» **What this task involves**: Write out the data below in full, please. Keep every character as given.

» **Data section**:

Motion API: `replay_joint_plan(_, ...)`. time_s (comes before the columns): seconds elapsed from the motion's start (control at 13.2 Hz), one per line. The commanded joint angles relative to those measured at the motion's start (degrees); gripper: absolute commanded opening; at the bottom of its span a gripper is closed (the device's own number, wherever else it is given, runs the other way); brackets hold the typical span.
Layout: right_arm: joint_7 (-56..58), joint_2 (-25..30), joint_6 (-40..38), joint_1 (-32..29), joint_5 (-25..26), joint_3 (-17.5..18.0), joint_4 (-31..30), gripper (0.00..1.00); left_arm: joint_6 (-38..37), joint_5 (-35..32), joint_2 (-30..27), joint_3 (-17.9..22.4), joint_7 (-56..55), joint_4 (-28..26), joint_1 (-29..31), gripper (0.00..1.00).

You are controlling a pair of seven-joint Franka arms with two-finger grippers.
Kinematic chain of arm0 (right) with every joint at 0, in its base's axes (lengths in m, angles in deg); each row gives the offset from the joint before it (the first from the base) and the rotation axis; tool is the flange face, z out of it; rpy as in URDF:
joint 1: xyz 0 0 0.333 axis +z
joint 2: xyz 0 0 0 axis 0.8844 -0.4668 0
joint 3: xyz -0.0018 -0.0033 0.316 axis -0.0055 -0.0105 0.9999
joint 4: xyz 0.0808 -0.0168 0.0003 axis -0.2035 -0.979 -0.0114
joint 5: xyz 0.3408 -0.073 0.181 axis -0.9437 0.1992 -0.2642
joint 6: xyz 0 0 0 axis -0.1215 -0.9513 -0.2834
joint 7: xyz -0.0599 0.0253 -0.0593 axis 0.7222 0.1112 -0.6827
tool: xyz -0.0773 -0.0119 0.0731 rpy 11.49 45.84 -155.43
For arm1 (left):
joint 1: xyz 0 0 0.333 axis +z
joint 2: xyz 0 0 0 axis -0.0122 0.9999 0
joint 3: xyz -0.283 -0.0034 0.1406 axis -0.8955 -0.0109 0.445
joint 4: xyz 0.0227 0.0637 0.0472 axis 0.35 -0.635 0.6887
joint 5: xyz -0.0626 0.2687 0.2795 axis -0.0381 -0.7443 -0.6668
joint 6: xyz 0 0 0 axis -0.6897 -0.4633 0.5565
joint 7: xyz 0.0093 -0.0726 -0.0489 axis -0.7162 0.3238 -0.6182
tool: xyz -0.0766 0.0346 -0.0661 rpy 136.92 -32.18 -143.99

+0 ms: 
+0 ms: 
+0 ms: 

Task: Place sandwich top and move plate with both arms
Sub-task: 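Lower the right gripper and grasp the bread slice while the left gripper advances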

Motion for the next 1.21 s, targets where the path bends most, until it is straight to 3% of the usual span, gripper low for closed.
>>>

» **Response below**:
Motion API: `replay_joint_plan(_, ...)`. time_s (comes before the columns): seconds elapsed from the motion's start (control at 13.2 Hz), one per line. The commanded joint angles relative to those measured at the motion's start (degrees); gripper: absolute commanded opening; at the bottom of its span a gripper is closed (the device's own number, wherever else it is given, runs the other way); brackets hold the typical span.
Layout: right_arm: joint_7 (-56..58), joint_2 (-25..30), joint_6 (-40..38), joint_1 (-32..29), joint_5 (-25..26), joint_3 (-17.5..18.0), joint_4 (-31..30), gripper (0.00..1.00); left_arm: joint_6 (-38..37), joint_5 (-35..32), joint_2 (-30..27), joint_3 (-17.9..22.4), joint_7 (-56..55), joint_4 (-28..26), joint_1 (-29..31), gripper (0.00..1.00).

You are controlling a pair of seven-joint Franka arms with two-finger grippers.
Kinematic chain of arm0 (right) with every joint at 0, in its base's axes (lengths in m, angles in deg); each row gives the offset from the joint before it (the first from the base) and the rotation axis; tool is the flange face, z out of it; rpy as in URDF:
joint 1: xyz 0 0 0.333 axis +z
joint 2: xyz 0 0 0 axis 0.8844 -0.4668 0
joint 3: xyz -0.0018 -0.0033 0.316 axis -0.0055 -0.0105 0.9999
joint 4: xyz 0.0808 -0.0168 0.0003 axis -0.2035 -0.979 -0.0114
joint 5: xyz 0.3408 -0.073 0.181 axis -0.9437 0.1992 -0.2642
joint 6: xyz 0 0 0 axis -0.1215 -0.9513 -0.2834
joint 7: xyz -0.0599 0.0253 -0.0593 axis 0.7222 0.1112 -0.6827
tool: xyz -0.0773 -0.0119 0.0731 rpy 11.49 45.84 -155.43
For arm1 (left):
joint 1: xyz 0 0 0.333 axis +z
joint 2: xyz 0 0 0 axis -0.0122 0.9999 0
joint 3: xyz -0.283 -0.0034 0.1406 axis -0.8955 -0.0109 0.445
joint 4: xyz 0.0227 0.0637 0.0472 axis 0.35 -0.635 0.6887
joint 5: xyz -0.0626 0.2687 0.2795 axis -0.0381 -0.7443 -0.6668
joint 6: xyz 0 0 0 axis -0.6897 -0.4633 0.5565
joint 7: xyz 0.0093 -0.0726 -0.0489 axis -0.7162 0.3238 -0.6182
tool: xyz -0.0766 0.0346 -0.0661 rpy 136.92 -32.18 -143.99

+0 ms: 
+0 ms: 
+0 ms: 

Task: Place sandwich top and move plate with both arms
Sub-task: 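Lower the right gripper and grasp the bread slice while the left gripper advances
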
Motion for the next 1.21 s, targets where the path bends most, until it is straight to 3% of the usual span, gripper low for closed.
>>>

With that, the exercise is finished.